Bullrich se reunió con los principales armadores de la campaña que la llevó a ganar la interna opositora. Juan Pablo Arenaza, Hernán Lombardi, Néstor Grindetti, Damián Arabia, Sebastián García de Luca y Cristian Ritondo, entre otros. También realizó su primera salida pública luego de la elección del domingo. Con algunos de ellos y con su compañero de fórmula, Luís Petri, compartieron un café en “Hortaleza”, Palermo, Ciudad de Buenos Aires.
“Hicimos un análisis, evaluamos los resultados, cómo nos fue en las últimas elecciones. Juntos por el Cambio sacó un porcentaje similar en la PASO del 2019. En la general del 2019 aumentó mucho el caudal de voto. Nuestro votante muestra bastante ausentismo en la PASO y después vota en las generales”, afirmó este lunes por la tarde uno de los dirigentes que participó de las reuniones con la candidata a presidenta.
Es cierto que la coalición mejoró su performance con el aumento de participación, pero también es cierto -como reconocen algunos dirigentes opositores- que no existía otra opción opositora de la magnitud que hoy encarna Milei luego de ser el candidato más votado.
En las PASO del 2019, la fórmula Mauricio Macri-Miguel Pichetto obtuvo alrededor de 8.100.000 votos; en las generales de octubre fueron 10.470.000 votos.
En el equipo de la exministra descartan en principio replicar una movida idéntica a la del exmandatario, pero sí revivir la “mística” optimista y poner a todos los sectores de la interna a jugar fuerte en el terreno, en cercanía con “la gente”, bajo la premisa de que lo que demostró la elección del domingo fue, entre otras cosas, que con el aparato no alcanza.
El expresidente buscaría tener un rol más preponderante en el próximo tramo de la campaña. En el bullrichismo por ahora mantienen cierta cautela frente a su figura y buscan primero a dejar en claro que la líder, tras la elección y el triunfo, es ella.
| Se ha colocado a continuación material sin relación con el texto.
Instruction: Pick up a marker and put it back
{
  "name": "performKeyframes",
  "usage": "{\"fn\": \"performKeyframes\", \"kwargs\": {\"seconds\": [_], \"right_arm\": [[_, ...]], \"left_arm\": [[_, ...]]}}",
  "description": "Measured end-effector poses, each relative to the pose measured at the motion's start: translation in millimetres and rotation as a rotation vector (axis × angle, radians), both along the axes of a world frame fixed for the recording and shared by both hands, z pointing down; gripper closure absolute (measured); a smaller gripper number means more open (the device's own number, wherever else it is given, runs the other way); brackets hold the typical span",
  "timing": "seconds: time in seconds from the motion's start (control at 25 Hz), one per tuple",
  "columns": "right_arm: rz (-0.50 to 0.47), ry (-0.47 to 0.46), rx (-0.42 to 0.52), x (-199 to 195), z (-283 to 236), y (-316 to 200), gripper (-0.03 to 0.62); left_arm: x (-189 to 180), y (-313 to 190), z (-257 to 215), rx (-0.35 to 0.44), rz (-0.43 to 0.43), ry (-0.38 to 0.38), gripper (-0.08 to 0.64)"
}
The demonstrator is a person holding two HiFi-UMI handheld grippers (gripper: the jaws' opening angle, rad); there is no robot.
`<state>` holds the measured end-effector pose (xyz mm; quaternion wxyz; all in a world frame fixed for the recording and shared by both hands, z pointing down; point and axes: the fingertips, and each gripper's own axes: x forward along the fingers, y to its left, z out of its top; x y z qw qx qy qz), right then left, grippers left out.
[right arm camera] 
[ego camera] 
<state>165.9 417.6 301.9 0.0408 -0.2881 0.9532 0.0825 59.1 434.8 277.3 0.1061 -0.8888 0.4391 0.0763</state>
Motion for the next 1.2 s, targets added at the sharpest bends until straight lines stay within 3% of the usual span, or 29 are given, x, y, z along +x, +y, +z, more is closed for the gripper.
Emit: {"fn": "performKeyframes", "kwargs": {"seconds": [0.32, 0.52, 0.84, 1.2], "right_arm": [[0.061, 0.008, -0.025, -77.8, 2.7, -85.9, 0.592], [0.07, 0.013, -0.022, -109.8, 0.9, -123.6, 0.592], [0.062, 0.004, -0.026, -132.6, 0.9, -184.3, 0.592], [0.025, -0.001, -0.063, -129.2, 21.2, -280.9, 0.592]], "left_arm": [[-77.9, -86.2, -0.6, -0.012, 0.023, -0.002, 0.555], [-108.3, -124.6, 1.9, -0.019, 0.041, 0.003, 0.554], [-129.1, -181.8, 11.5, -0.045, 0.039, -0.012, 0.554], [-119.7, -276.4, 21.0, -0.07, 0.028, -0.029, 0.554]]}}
En ese sentido, no habría sido lo mejor -creen algunos referentes opositores- darle a Macri el cierre del acto el domingo en la sede de JxC.
En esta elección, la coalición opositora sacó 1.423.000 votos menos que en las PASO de hace cuatro años, e incluso 2.200.000 menos que en las legislativas nacionales de hace solo dos años.
“El primer diagnóstico es que hay que ir a buscar esos 15 puntos que JxC perdió desde la última elección, particularmente en las provincias donde tuvimos buenos resultados o somos gobierno, como Córdoba, Mendoza, Santa Fe, San Luis, San Juan, Chubut, Jujuy”, dijo otro referente que este lunes se reunió con Bullrich.
Los principales dirigentes de la exministra de Seguridad y la propia candidata presidencial reconocieron que será clave, para las posibilidades de llegar al balotaje, retener no solo a los dirigentes que acompañaron hasta ahora a Rodríguez Larreta -algunos se integraron de forma automática a las listas que competirán en octubre- sino a los 2.600.000 votos que obtuvo el jefe de Gobierno en la interna opositora.